→ **Work request**
From the listing below, set down exactly the lines between the one holding "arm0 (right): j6" and the one holding "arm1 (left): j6", inclusive. No other line is wanted.

→ **Records for the task**
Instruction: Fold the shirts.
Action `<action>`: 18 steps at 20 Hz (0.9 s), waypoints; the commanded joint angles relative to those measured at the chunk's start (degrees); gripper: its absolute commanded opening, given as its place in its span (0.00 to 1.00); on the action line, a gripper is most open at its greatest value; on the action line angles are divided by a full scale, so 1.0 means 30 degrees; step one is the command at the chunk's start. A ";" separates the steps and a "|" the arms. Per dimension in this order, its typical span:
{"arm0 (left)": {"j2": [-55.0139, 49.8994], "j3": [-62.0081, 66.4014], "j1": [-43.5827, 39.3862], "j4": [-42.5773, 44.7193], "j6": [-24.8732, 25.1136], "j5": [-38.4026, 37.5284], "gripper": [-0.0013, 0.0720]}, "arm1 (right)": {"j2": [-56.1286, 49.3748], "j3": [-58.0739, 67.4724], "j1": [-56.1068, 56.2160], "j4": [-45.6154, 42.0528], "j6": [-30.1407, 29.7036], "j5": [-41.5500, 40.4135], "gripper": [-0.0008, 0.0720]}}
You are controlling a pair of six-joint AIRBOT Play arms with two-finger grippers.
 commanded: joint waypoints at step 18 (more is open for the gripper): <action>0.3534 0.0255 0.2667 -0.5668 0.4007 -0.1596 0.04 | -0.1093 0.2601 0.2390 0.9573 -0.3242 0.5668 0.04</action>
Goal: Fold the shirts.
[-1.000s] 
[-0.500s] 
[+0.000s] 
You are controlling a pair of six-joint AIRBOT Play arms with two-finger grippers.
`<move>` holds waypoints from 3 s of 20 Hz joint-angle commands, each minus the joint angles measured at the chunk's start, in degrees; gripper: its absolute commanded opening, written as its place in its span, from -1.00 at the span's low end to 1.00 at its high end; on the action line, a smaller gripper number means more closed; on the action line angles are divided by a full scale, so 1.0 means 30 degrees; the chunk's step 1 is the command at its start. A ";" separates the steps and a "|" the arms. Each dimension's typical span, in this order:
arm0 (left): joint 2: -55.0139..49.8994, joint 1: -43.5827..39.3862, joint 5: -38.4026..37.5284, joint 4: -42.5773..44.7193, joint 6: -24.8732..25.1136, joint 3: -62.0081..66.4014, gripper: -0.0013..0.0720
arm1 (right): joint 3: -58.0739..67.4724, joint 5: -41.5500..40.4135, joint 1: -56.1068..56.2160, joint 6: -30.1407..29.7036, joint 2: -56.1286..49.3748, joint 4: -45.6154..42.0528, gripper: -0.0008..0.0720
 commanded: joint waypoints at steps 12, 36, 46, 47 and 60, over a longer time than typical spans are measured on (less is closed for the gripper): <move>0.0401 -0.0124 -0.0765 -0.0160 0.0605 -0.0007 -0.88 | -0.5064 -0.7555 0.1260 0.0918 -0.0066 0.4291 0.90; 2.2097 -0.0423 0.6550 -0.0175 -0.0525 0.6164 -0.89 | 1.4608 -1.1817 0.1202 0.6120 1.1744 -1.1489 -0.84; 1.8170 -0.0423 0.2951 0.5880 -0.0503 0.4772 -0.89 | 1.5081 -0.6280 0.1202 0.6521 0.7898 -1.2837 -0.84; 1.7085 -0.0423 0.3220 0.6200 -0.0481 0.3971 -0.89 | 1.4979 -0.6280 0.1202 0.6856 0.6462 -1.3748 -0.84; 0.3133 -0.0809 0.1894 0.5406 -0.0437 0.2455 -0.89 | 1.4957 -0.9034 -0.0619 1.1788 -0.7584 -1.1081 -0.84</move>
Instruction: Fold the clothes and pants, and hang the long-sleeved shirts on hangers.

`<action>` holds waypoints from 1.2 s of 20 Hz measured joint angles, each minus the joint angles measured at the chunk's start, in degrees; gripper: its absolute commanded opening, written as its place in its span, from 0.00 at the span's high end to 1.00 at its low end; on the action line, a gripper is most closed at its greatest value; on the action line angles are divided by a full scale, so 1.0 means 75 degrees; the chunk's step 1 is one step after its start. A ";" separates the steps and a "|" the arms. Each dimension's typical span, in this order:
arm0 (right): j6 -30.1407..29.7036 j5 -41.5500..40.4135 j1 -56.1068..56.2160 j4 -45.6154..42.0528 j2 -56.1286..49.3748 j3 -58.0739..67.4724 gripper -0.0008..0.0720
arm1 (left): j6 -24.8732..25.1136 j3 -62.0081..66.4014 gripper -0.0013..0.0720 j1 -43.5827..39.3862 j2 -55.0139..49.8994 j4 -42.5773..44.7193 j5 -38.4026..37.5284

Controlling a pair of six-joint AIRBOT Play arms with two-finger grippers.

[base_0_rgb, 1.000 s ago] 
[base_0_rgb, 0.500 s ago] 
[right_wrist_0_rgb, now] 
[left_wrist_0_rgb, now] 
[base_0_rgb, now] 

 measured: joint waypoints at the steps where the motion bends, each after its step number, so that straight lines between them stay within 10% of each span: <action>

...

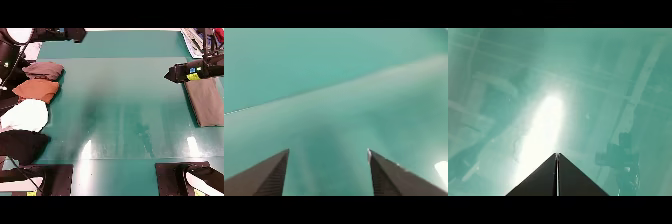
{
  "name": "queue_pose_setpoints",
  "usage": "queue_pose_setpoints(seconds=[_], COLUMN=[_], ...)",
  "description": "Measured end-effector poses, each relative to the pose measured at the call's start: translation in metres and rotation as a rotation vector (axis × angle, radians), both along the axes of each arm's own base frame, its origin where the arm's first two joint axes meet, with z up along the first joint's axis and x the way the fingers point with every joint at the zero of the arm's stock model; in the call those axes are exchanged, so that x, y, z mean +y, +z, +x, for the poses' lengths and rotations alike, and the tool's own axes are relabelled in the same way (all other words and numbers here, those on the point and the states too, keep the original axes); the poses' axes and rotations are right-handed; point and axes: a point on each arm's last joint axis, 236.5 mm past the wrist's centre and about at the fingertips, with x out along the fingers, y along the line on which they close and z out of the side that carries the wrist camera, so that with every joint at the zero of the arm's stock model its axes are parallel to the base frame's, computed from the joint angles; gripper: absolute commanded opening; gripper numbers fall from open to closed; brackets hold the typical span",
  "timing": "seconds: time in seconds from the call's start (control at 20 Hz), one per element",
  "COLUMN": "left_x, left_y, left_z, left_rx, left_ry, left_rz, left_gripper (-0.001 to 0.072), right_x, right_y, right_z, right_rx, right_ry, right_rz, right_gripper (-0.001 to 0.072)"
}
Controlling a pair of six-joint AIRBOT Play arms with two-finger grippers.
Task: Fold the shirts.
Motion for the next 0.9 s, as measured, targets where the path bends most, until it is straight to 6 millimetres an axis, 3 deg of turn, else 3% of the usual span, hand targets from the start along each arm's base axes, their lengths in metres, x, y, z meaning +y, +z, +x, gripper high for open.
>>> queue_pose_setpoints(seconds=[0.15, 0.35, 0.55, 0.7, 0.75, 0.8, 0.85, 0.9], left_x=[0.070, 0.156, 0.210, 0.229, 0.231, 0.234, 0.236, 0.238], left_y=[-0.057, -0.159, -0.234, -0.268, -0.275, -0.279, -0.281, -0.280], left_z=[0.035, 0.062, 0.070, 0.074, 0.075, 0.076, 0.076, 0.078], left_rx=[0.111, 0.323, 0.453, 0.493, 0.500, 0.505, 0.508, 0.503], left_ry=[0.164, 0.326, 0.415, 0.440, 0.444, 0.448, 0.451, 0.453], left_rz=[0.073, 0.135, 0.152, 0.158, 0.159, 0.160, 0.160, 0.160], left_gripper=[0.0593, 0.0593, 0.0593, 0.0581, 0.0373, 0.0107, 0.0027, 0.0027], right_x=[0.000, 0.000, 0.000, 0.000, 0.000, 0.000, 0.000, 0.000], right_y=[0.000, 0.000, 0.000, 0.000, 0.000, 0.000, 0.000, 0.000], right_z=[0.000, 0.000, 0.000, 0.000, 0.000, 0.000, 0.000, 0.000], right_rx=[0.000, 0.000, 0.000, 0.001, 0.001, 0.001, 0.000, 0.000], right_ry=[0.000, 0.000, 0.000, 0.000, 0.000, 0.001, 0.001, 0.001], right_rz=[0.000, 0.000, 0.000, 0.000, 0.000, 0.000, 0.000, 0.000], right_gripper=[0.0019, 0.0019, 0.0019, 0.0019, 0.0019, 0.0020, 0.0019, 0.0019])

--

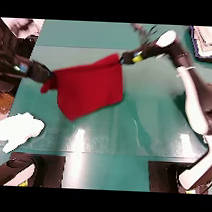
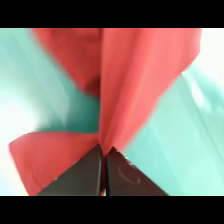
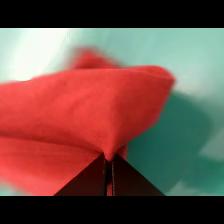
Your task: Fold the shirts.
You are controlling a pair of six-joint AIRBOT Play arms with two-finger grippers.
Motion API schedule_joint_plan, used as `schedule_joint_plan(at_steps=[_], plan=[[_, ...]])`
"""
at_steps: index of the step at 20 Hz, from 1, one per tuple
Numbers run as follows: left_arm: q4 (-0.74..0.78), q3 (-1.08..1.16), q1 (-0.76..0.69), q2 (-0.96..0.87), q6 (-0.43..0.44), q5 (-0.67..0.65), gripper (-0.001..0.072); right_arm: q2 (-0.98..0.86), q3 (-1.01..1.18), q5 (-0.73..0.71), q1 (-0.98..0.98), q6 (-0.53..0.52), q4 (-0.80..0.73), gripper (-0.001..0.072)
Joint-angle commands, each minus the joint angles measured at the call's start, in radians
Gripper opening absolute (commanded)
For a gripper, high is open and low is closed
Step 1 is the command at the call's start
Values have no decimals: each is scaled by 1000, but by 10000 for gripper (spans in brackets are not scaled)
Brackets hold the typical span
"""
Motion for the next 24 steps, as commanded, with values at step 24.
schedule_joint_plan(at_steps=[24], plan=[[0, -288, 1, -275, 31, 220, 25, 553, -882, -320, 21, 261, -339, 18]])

→ **Answer to this problem**
arm0 (right): j6 -30.1407..29.7036 j5 -41.5500..40.4135 j1 -56.1068..56.2160 j4 -45.6154..42.0528 j2 -56.1286..49.3748 j3 -58.0739..67.4724 gripper -0.0008..0.0720
arm1 (left): j6 -24.8732..25.1136 j3 -62.0081..66.4014 gripper -0.0013..0.0720 j1 -43.5827..39.3862 j2 -55.0139..49.8994 j4 -42.5773..44.7193 j5 -38.4026..37.5284

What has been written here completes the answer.